Next the attributes that are monitored by this drive are
listed. This is a pretty common subset of attributes listed in our report here
but you will come across others. For example, Hitachi drives often have a “G-Sense Error Rate” attribute that uses accelerometers
inside the drive to detect and record any strong shocks if the drive is dropped
or bumped very hard.
SMART Attributes Data Structure revision number: 16 Vendor Specific SMART Attributes with Thresholds: ID# ATTRIBUTE_NAME FLAG VALUE WORST THRESH TYPE UPDATED WHEN_FAILED RAW_VALUE 1 Raw_Read_Error_Rate 0x000f 192 190 051 Pre-fail Always - 54689 3 Spin_Up_Time 0x0003 187 185 021 Pre-fail Always - 1633 4 Start_Stop_Count 0x0032 096 096 000 Old_age Always - 4058 5 Reallocated_Sector_Ct 0x0033 193 193 140 Pre-fail Always - 49 7 Seek_Error_Rate 0x000e 143 143 051 Old_age Always - 3023 9 Power_On_Hours 0x0032 086 086 000 Old_age Always - 10887 10 Spin_Retry_Count 0x0012 100 100 051 Old_age Always - 0 11 Calibration_Retry_Count 0x0012 100 100 051 Old_age Always - 0 12 Power_Cycle_Count 0x0032 097 097 000 Old_age Always - 3653 192 Power-Off_Retract_Count 0x0032 200 200 000 Old_age Always - 88 193 Load_Cycle_Count 0x0032 162 162 000 Old_age Always - 115356 194 Temperature_Celsius 0x0022 120 078 000 Old_age Always - 27 196 Reallocated_Event_Count 0x0032 174 174 000 Old_age Always - 26 197 Current_Pending_Sector 0x0012 175 167 000 Old_age Always - 506 198 Offline_Uncorrectable 0x0010 100 253 000 Old_age Offline - 0 199 UDMA_CRC_Error_Count 0x003e 200 200 000 Old_age Always - 0 200 Multi_Zone_Error_Rate 0x0008 200 200 051 Old_age Offline - 0
Interpreting attributes
Attributes can be calculated differently by different
manufacturers so here are some general rules to guide you. Let’s look at our
drive’s values for attribute with ID# 1.
ID# ATTRIBUTE_NAME FLAG VALUE WORST THRESH TYPE UPDATED WHEN_FAILED RAW_VALUE 1 Raw_Read_Error_Rate 0x000f 192 190 051 Pre-fail Always - 54689
ID#
This ID for the attribute is
displayed as a decimal number in this report but other reports may display it
in its native hexadecimal format.
Attribute Name
The human readable description of
the ID#
Flag
This is a hexadecimal description
of the purposes of this attribute combined so they can be represented by a
number. For example is it for performance, error rates or pre-fail or some
combination of these and others.
Value
This is a normalized version of
the data that starts at its best possible value (like 200 for this attribute)

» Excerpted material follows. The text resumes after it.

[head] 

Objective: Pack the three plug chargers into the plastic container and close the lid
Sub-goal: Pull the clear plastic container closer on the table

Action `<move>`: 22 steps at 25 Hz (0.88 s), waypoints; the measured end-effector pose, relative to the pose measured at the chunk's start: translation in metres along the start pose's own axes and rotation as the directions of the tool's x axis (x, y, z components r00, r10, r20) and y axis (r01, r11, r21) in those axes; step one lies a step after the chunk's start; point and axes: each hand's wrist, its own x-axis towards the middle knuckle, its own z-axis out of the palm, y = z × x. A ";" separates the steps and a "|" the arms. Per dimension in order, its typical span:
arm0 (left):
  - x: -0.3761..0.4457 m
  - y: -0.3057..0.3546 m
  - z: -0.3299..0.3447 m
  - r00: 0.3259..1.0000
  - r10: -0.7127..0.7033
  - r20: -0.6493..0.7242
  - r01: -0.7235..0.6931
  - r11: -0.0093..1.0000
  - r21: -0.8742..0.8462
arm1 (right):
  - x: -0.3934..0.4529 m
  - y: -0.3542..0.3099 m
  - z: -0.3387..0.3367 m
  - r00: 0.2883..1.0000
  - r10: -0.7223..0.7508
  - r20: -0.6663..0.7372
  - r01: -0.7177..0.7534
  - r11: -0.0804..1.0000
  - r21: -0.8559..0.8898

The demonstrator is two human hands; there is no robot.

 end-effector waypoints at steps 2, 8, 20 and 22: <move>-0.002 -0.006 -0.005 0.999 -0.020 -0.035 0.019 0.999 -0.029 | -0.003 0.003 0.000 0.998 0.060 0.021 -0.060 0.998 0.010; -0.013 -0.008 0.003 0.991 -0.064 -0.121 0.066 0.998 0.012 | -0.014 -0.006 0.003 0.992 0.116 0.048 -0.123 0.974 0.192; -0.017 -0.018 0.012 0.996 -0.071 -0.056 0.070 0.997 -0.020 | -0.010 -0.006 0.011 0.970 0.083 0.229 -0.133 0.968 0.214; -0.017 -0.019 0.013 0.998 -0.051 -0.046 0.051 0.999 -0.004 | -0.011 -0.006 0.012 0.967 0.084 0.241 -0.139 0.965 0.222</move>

and then decreases as it gets worse (now 192 for this attribute).
Worst
The worst that the Value has ever
been.
Threshold (THRESH)
The threshold for the Value. Once
the Value goes below this, the drive will consider it to be FAILED for this
attribute and depending on the attribute (like this one) the whole drive will
be considered to be failing and warnings will be sent to backup and replace it.
Type
A human readable version of the
Flag value but not as detailed.
Updated
How often the attribute’s value is
updated.
When Failed
If there was a failure where the
value reached or went below the threshold value, the power-on lifetime is
displayed here (usually in hours )
Raw Value
The raw non-normalized value of
the attribute.
The attributes that you should pay careful attention to are
ID#s 1, 5 and 197 (01, 05, C5 in hexadecimal). These are the most common
attributes with problems that cause a recoverable disappearance of drives.
ID#1 or 01 ‘Raw Read Error
Rate’ is related to the frequency of errors
appearing while reading RAW data from a disk. Ignore the Raw Value and go by
the normalized Value. If it is decreasing and getting close to the threshold value then the drive can probably be
recovered by making an image of it (see “Making an image with ddrescue” for how to make an image of a
failing drive) but it should then be
replaced after the data is retrieved from it.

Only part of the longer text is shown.